◆ **EXERCISE AIM**:
Among the entries below, take the line with "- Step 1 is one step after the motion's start" and the line with "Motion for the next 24", and output them and every line between them exactly, with nothing else.
[[ DATA RECORDS open ]]
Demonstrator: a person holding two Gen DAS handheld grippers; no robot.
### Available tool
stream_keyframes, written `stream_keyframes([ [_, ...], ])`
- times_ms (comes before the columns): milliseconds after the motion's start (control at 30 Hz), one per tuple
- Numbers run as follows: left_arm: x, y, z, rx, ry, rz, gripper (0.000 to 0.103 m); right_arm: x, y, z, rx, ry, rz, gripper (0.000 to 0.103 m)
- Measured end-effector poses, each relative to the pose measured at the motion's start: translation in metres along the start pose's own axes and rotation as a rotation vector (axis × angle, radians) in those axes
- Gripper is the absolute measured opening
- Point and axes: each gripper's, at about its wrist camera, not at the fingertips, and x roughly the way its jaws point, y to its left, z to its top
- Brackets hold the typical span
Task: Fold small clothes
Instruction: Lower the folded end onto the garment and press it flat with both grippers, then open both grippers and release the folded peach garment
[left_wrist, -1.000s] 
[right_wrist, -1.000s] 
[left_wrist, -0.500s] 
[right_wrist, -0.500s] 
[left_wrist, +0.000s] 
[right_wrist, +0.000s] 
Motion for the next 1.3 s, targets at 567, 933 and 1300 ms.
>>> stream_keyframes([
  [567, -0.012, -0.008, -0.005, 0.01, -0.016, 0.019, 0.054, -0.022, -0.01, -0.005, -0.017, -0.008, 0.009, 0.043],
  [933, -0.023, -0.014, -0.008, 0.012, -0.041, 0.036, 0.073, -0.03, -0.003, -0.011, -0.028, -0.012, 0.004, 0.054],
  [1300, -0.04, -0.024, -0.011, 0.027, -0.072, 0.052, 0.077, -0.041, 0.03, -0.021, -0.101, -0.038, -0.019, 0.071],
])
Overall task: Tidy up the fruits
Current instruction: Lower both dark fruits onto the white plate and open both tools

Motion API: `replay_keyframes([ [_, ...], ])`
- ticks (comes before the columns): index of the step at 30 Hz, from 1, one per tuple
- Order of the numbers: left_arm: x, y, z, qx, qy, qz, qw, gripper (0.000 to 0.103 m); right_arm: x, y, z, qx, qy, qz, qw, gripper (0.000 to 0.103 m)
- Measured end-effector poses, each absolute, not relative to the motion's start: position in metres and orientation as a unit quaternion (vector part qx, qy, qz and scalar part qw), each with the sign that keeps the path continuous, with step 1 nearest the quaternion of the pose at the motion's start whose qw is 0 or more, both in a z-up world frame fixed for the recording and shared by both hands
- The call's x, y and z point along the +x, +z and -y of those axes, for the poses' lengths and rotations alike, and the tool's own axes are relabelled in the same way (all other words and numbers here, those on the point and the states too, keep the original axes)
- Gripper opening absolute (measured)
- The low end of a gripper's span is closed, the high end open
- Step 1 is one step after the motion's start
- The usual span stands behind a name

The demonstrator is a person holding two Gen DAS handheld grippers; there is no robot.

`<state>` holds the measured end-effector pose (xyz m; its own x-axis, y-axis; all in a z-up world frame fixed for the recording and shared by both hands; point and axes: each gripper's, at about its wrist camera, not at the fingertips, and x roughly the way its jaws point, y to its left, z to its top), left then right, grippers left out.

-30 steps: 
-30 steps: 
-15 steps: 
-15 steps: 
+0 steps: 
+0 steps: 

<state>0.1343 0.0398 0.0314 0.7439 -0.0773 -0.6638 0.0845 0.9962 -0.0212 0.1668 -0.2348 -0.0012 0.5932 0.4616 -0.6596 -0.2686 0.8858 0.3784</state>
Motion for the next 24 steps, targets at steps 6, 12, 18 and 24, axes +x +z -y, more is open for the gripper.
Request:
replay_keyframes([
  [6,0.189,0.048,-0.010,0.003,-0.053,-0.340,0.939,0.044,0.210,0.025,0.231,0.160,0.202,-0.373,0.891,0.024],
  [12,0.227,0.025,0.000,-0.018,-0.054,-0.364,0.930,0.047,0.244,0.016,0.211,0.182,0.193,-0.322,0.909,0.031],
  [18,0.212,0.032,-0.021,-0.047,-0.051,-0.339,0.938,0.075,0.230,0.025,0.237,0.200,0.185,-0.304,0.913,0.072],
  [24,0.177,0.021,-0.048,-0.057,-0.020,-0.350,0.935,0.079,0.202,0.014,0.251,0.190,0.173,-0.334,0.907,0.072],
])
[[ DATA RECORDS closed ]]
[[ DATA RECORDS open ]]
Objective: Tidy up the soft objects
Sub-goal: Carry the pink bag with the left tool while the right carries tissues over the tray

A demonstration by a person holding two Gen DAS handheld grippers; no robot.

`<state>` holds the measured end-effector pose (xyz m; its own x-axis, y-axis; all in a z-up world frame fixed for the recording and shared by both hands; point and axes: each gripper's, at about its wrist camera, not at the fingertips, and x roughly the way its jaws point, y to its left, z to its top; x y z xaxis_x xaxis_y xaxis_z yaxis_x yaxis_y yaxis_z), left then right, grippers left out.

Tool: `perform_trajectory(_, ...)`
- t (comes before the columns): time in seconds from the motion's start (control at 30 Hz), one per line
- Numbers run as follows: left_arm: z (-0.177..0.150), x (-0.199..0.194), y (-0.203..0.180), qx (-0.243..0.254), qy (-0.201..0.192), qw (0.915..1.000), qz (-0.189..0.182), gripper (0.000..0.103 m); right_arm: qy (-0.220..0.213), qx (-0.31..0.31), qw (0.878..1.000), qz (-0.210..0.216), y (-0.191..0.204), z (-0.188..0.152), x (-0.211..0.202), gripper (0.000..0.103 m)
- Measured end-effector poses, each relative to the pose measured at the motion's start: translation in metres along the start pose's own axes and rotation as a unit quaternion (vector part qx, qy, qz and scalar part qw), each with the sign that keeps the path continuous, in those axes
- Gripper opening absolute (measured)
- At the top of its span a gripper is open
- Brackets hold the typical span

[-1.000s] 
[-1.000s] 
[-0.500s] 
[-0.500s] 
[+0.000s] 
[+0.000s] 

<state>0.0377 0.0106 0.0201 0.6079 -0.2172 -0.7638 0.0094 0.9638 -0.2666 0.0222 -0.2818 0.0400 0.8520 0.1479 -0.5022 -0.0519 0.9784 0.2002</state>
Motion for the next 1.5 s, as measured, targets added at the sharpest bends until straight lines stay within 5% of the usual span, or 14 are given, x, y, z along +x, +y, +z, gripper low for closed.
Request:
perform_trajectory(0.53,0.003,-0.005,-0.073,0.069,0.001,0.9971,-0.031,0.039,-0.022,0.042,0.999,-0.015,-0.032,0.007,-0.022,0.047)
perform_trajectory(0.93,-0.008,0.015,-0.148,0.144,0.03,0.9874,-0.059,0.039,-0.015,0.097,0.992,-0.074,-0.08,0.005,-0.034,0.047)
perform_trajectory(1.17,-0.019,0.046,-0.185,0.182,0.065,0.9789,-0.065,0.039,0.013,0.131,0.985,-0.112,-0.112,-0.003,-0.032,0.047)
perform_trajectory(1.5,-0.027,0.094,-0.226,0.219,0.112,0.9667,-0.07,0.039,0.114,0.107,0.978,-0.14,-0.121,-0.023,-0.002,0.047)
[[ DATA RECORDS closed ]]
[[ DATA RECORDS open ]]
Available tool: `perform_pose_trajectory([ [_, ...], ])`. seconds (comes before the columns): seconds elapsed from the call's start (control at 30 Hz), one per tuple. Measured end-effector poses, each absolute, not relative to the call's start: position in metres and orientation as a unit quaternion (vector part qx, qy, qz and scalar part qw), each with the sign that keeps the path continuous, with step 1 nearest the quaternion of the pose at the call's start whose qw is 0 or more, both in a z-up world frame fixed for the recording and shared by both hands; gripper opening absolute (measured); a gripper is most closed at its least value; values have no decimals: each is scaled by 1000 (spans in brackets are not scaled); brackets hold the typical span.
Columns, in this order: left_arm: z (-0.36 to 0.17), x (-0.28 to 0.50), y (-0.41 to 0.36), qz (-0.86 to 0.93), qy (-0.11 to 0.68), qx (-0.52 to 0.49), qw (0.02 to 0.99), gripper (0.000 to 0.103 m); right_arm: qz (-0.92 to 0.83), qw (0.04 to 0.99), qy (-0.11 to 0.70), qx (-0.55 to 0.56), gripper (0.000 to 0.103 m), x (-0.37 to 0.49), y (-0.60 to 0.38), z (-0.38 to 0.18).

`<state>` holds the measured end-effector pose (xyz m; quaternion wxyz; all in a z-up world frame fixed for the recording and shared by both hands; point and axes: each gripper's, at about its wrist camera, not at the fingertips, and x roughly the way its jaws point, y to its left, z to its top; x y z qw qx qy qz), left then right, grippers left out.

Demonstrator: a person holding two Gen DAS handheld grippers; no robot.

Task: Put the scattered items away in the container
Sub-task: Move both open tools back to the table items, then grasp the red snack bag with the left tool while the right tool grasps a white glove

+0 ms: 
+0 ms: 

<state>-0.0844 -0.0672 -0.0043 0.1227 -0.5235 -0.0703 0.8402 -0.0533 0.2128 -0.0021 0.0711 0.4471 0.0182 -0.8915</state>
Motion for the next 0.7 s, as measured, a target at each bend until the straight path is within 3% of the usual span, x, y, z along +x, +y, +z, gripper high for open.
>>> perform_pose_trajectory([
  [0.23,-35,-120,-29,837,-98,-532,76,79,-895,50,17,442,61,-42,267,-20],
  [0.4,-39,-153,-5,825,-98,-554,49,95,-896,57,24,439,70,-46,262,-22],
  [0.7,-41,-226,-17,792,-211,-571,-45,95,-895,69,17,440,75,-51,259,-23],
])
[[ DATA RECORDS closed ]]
◆ **REPLY TO THE TASK**:
- Step 1 is one step after the motion's start
- The usual span stands behind a name

The demonstrator is a person holding two Gen DAS handheld grippers; there is no robot.

`<state>` holds the measured end-effector pose (xyz m; its own x-axis, y-axis; all in a z-up world frame fixed for the recording and shared by both hands; point and axes: each gripper's, at about its wrist camera, not at the fingertips, and x roughly the way its jaws point, y to its left, z to its top), left then right, grippers left out.

-30 steps: 
-30 steps: 
-15 steps: 
-15 steps: 
+0 steps: 
+0 steps: 

<state>0.1343 0.0398 0.0314 0.7439 -0.0773 -0.6638 0.0845 0.9962 -0.0212 0.1668 -0.2348 -0.0012 0.5932 0.4616 -0.6596 -0.2686 0.8858 0.3784</state>
Motion for the next 24 steps, targets at steps 6, 12, 18 and 24, axes +x +z -y, more is open for the gripper.

This completes the required output.